The case of Ammons v. Coker, 124 Tenn. 676, 139 S. W. 732, presented a question of practice identical with that before us. The unsuccessful defendant in an action in forcible entry and unlawful detainer undertook to have a review by filing petition for certiorari within the two days allowed for an appeal. In dismissing the certiorari the late Chief Justice Green said for 'the Court: “It is well settled by numerous decisions in this state that when the writ of certiorari is sought to be used as a substitute for an appeal, the party applying must show in his petition some good and sufficient reason for not taking an appeal, and when such good and sufficient reason is not shown, it is proper to dismiss the writ.
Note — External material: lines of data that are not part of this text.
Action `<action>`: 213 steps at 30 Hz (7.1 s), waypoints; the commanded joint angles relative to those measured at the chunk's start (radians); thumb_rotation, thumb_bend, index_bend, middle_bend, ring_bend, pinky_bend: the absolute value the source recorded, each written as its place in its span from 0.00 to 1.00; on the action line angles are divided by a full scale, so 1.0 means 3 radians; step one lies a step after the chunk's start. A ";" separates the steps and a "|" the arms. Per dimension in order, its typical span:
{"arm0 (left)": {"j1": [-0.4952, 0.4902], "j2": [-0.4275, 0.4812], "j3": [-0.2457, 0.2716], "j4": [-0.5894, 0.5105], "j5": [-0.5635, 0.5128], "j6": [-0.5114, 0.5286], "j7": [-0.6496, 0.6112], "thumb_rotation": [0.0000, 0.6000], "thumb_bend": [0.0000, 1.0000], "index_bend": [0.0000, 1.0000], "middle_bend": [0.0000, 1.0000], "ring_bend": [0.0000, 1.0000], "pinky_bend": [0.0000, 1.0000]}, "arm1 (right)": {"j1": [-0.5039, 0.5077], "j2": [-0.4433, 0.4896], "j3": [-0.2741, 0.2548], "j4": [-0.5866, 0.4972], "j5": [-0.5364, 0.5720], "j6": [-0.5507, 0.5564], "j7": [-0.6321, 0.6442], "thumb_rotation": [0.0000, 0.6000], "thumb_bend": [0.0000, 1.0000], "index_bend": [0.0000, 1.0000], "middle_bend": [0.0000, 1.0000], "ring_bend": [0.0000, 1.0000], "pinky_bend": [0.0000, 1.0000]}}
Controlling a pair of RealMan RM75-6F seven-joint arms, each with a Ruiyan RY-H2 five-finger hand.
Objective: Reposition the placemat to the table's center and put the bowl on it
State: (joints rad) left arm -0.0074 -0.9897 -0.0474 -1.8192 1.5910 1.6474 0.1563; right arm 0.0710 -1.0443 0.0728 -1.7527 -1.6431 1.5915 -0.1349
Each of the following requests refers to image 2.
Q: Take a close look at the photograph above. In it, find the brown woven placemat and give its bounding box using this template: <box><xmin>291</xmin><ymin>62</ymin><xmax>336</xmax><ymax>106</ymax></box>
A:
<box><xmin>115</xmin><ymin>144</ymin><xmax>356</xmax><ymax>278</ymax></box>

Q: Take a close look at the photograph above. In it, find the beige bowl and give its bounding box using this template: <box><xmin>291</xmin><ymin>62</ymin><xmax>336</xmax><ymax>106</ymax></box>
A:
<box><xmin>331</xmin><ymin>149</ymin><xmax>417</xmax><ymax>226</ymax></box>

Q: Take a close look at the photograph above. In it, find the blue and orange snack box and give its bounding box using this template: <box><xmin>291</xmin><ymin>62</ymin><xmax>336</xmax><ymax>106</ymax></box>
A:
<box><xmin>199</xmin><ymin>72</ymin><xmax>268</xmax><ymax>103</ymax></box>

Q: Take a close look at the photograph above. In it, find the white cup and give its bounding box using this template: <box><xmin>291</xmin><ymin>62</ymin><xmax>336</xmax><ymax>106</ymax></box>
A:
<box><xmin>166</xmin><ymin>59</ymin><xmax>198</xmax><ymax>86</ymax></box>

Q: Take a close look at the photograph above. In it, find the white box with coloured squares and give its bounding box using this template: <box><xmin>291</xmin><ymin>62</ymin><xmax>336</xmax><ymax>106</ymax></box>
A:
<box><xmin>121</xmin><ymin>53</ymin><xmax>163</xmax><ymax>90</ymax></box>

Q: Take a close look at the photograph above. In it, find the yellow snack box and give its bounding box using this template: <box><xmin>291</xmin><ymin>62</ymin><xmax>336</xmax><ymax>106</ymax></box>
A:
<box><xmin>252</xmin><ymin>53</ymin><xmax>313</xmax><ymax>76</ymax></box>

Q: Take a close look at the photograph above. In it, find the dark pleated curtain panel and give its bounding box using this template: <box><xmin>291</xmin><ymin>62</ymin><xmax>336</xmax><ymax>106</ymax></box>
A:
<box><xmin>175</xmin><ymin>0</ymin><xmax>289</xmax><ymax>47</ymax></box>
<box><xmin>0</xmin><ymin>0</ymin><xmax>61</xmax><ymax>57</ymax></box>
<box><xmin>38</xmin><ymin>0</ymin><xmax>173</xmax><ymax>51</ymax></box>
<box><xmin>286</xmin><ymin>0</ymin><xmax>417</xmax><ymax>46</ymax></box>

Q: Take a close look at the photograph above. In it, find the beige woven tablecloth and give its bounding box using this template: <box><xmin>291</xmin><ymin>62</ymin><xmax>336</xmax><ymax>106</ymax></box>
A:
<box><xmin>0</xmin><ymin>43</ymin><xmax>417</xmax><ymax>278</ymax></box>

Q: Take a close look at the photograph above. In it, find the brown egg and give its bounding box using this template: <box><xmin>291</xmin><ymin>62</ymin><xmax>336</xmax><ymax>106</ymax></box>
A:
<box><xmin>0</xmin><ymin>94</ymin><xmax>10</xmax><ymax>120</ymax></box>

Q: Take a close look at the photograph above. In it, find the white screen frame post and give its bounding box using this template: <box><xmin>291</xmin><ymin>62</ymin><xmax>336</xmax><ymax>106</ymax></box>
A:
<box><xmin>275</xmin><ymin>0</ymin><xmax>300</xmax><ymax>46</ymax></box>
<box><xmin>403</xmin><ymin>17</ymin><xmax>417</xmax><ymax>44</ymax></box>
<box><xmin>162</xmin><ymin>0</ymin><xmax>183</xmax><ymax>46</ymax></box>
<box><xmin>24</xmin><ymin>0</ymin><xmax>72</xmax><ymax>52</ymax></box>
Caruther’s History of a Lawsuit (Martin’s ed.), sec. 375; Hardin v. Williams, 5 Heisk. 385; McCor- *17 mack v. Murfree, 2 Sneed 46; Hale v. Landrum, 2 Humph. 32; Copeland v. Cox, 5 Heisk. 171; McMurry v. Milan, 2 Swan 176, and numerous other eases.” Ammons v. Coker, 124 Tenn. 676, 682, 139 S. W. 732, 733.

Under this authority the Trial Judge correctly dismissed the certiorari on motion of plaintiff in the case of Bell v. Smith, and the assignment on that action is overruled.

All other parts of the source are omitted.